La versificación se ha hecho desplazando el texto escogido para cada línea sin encadenarlo a los rígidos márgenes, de forma que se ha intentado dejarlo moverse con el alma, para que así fluya como si la ola del mar jugara con las palabras en la orilla.

Con ello se ha buscado dar una posible forma que haga respirar musicalmente al texto, eludiendo centralismos o un orden absoluto o único, para así atraparlo livianamente en aquellos ratos perdidos en los que encontrarnos a nosotros mismos.

Las pinturas profundizan los conceptos desde el más puro sentir que se me ha dado del trazo.

Como se ha dicho, esta edición se presenta versificada, ya que el original de este texto está escrito en prosa.
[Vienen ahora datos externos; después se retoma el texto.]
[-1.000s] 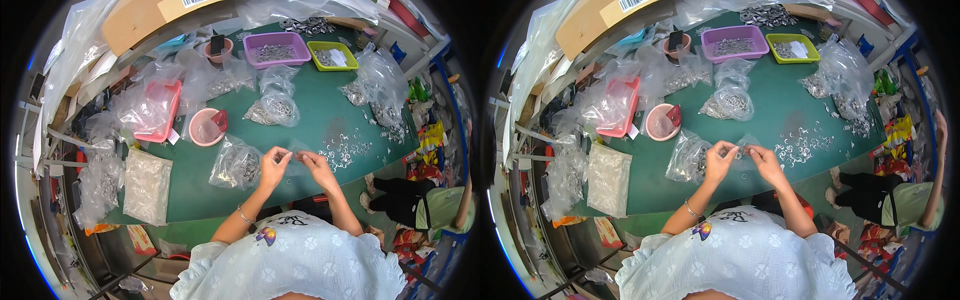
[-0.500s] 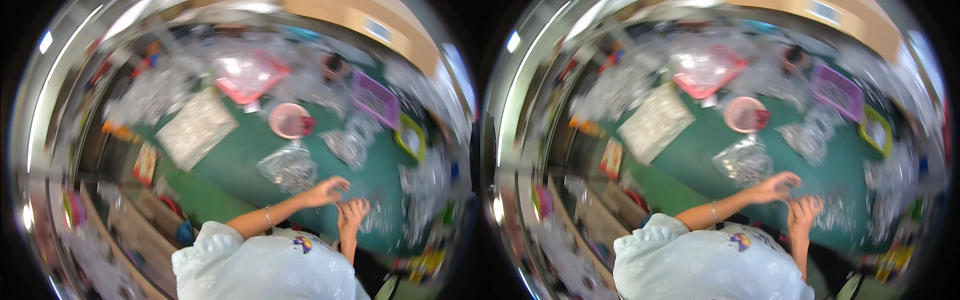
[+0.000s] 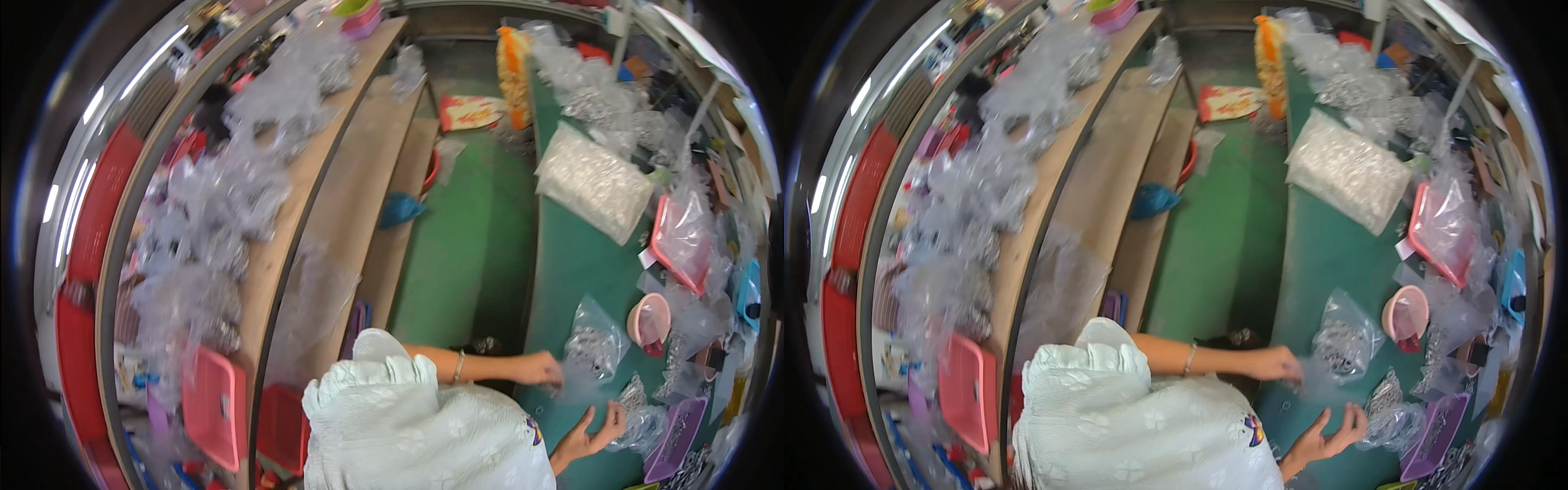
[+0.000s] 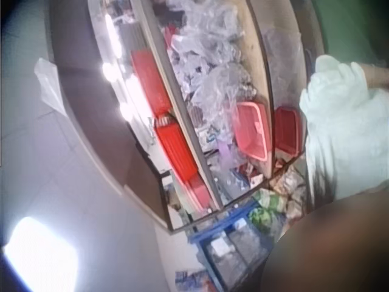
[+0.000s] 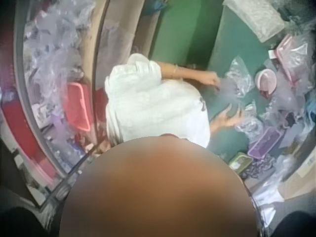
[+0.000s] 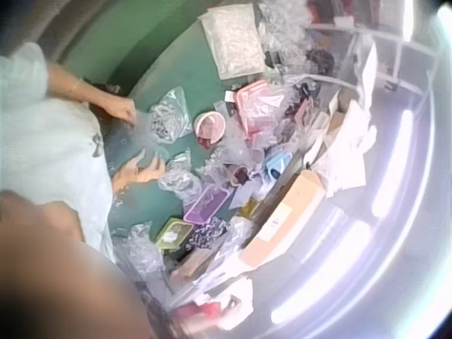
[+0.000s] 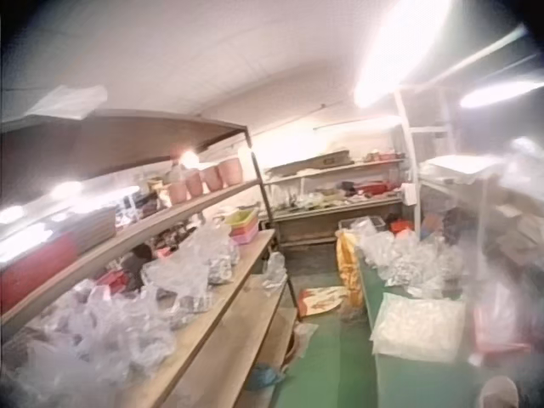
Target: The person sorts small metal rings and parts by hand on a workstation table, collecting them into bags and moving among various storage containers and shelves.
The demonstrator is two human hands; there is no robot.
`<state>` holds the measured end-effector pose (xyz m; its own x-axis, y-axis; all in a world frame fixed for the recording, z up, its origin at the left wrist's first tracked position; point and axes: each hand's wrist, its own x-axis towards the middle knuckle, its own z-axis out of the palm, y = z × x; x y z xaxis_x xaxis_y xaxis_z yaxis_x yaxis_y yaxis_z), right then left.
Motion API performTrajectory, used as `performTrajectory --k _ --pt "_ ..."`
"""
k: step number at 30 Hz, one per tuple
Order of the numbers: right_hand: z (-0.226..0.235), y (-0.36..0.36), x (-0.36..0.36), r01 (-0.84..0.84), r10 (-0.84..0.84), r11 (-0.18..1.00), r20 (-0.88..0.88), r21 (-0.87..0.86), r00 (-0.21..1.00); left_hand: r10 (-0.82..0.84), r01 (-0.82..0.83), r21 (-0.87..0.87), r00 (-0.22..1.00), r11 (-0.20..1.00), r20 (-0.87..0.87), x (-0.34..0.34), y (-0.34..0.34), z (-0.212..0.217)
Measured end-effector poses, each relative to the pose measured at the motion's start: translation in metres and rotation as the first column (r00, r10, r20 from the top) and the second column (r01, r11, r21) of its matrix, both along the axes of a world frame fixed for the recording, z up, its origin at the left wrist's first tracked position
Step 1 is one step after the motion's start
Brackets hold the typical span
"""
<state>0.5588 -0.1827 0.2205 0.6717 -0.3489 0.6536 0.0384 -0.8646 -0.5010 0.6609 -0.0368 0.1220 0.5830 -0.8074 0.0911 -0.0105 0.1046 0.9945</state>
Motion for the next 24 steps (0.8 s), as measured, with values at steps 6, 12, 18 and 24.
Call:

La versificación la he sentido como una necesidad al pintar el texto, ya que el movimiento del trazo -trazo que se ejecuta con pincel chino, de pelos particularmente largos que dotan de extrema flexibilidad al ir y venir de la tinta que porta, dejando que la rotundidad de una detención se convierta en la sutileza de un desplazamiento que susurra en la hoja- no se deja llevar por el concepto sino por el vacío que entraña. El papel, de manufactura china, está elaborado con la fibra del cáñamo y al ser tan fino absorbe cualquier inflexión llevada a cabo por la muñeca que sostiene el pincel. Porque, en definitiva, el trazo escucha el sonido del texto, viendo la danza de su contenido, que, cual bailarín, recrea su propio espacio y tiempo.